Tuesday, 18 March 2008

What we want

Happiness, surely, about which one reads in books by many an unhappy author.
True Love, perhaps, which like a ghost, everybody talks about and few have seen.

For True Love (and it deserves those capitals) demands a desire for true labour and deep thought to coincide in two people. We are flawed creatures: even the successful suffer from pride, the intelligent from vanity, the wealthy from avarice and need. Success, intelligence and wealth are but facets ground from the stone, but no amount of polishing will eliminate our flaws, however much we hope to dazzle others by our brilliance.

The secret, I submit with humility, is to love those flaws in another as the emblem and badge of our common humanity; to recognize in others what one sometimes dreads to find in oneself, and to accept it, nay, welcome it with a laugh or a wry smile, with recognition. When we fail to find flaws in ourselves, or confess to little flaws because we wish to persuade ourselves that we have no great ones, then we are in peril of finding fault in all humanity, and not merely in our tarnished lover.

Be not deceived by the disappointment that is certain to come after an affaire du coeur has cooled. The diamond you buy under the goldsmith's lights will change appearance in different settings, yet it does not change in essence. There is much delight in the intimate companionship of a fellow human, and much to reward those who work to discover another's goodness, for we are as abundantly endowed with goodness as we are with flaws.

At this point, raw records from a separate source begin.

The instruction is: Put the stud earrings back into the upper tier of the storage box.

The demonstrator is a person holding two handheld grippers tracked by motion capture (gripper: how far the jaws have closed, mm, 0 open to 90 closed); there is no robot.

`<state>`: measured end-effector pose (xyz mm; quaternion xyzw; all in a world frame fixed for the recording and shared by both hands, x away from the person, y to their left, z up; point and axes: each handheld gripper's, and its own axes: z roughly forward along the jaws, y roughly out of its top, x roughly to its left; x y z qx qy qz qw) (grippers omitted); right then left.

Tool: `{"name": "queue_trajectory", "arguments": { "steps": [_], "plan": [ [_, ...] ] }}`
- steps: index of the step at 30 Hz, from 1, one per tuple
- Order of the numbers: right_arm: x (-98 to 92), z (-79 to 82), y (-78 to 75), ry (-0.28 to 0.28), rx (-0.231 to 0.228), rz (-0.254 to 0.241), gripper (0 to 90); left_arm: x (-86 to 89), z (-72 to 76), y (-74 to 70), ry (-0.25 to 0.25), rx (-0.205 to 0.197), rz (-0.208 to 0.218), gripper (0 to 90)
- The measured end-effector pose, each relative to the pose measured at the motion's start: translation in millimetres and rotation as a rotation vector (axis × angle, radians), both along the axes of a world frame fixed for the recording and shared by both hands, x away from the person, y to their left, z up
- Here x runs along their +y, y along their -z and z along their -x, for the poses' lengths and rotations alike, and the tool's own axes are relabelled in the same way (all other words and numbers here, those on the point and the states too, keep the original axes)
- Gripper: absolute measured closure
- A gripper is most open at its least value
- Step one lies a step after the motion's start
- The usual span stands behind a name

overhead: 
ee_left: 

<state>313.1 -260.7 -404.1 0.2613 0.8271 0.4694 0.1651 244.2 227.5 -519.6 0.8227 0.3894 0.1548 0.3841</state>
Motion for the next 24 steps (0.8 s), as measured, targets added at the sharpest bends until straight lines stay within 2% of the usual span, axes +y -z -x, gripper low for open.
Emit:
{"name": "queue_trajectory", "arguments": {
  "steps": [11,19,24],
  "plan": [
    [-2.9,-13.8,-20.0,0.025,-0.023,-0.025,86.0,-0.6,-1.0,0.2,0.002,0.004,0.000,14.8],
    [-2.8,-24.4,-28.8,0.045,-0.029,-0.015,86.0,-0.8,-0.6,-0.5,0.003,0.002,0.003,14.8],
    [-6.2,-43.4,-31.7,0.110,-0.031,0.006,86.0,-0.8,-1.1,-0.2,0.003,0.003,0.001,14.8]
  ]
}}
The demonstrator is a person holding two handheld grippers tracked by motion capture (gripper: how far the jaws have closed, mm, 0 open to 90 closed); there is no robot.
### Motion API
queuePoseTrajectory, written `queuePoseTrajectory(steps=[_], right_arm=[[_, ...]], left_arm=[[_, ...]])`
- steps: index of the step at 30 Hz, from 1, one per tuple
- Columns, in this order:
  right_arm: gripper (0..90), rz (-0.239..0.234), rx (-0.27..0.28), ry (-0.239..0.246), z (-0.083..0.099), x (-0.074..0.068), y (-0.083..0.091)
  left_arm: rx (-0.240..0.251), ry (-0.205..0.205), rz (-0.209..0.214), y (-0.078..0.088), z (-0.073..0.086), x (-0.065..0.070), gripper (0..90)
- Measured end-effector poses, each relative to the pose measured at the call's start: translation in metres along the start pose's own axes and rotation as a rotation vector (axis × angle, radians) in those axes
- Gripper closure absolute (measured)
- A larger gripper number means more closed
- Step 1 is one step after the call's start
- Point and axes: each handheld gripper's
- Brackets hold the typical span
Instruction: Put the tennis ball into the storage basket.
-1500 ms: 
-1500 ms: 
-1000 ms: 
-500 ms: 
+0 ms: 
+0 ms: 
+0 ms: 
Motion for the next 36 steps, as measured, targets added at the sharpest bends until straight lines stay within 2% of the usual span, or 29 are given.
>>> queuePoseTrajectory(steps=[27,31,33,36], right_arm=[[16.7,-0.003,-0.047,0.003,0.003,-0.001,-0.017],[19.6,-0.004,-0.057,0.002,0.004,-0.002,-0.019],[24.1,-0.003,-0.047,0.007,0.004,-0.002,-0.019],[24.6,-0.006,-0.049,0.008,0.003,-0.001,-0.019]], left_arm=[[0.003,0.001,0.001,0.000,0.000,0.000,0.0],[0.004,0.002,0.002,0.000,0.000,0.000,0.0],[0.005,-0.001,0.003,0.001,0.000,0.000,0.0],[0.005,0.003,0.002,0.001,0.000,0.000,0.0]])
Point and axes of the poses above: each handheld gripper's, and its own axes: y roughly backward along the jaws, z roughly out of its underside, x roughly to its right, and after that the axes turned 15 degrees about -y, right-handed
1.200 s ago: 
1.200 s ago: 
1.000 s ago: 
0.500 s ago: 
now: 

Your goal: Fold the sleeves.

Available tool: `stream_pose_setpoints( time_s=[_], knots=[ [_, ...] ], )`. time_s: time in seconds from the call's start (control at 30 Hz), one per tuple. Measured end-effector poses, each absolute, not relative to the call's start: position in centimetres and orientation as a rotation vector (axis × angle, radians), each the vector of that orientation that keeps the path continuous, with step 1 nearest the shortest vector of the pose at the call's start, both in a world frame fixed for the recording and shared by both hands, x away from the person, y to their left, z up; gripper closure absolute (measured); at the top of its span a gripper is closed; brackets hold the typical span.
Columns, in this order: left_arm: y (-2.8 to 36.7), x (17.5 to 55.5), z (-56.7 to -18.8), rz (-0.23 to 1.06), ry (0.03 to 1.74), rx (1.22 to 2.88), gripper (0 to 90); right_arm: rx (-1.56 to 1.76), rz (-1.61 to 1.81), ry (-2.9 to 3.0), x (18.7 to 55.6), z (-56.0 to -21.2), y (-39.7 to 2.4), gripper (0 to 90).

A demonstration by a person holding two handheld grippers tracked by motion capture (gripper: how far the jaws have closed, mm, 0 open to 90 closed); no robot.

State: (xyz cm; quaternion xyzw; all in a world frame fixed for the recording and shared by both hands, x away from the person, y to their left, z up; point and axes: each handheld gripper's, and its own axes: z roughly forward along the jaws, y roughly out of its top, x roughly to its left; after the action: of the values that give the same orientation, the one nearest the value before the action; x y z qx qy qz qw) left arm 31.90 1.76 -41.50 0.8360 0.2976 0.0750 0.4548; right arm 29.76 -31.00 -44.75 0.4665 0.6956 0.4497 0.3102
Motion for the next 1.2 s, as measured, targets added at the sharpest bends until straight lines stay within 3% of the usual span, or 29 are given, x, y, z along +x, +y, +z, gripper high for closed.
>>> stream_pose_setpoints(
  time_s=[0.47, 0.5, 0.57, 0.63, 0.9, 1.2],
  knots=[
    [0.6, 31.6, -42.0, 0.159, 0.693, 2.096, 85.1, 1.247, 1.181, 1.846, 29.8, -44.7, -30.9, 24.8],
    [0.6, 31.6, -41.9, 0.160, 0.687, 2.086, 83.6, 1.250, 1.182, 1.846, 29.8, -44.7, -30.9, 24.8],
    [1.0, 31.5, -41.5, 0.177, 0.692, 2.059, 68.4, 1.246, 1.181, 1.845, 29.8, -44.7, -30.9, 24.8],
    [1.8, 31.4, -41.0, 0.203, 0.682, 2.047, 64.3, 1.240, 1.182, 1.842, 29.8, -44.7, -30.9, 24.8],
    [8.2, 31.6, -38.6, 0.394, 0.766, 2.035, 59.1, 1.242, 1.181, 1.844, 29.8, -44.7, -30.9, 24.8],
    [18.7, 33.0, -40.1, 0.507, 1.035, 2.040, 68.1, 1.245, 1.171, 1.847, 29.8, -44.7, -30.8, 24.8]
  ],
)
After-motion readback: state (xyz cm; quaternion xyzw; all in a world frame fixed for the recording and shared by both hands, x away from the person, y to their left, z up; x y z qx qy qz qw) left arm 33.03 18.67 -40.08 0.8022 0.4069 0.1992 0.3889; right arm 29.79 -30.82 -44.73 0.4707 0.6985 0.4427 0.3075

Happiness, I think, takes an equal measure of work, for it is dented by perceived need and by the insult of hunger and exhaustion on the mind. Chinese medical practice believes mental health is no more than a manifestation of corporal health, and treats anxiety and depression with physical remedies ~ mens sana in corpore sano. And it has been discovered ill health will spread worry and doubt around it as surely as the plague spreads disease. Happiness then is easily cured: rest early, sleep well, eat with discretion, laugh often and unexpectedly, and want as little as possible.

One feels entitled to offer advice at my age, even when it is unasked for!
In fact I could think of nothing better to write about.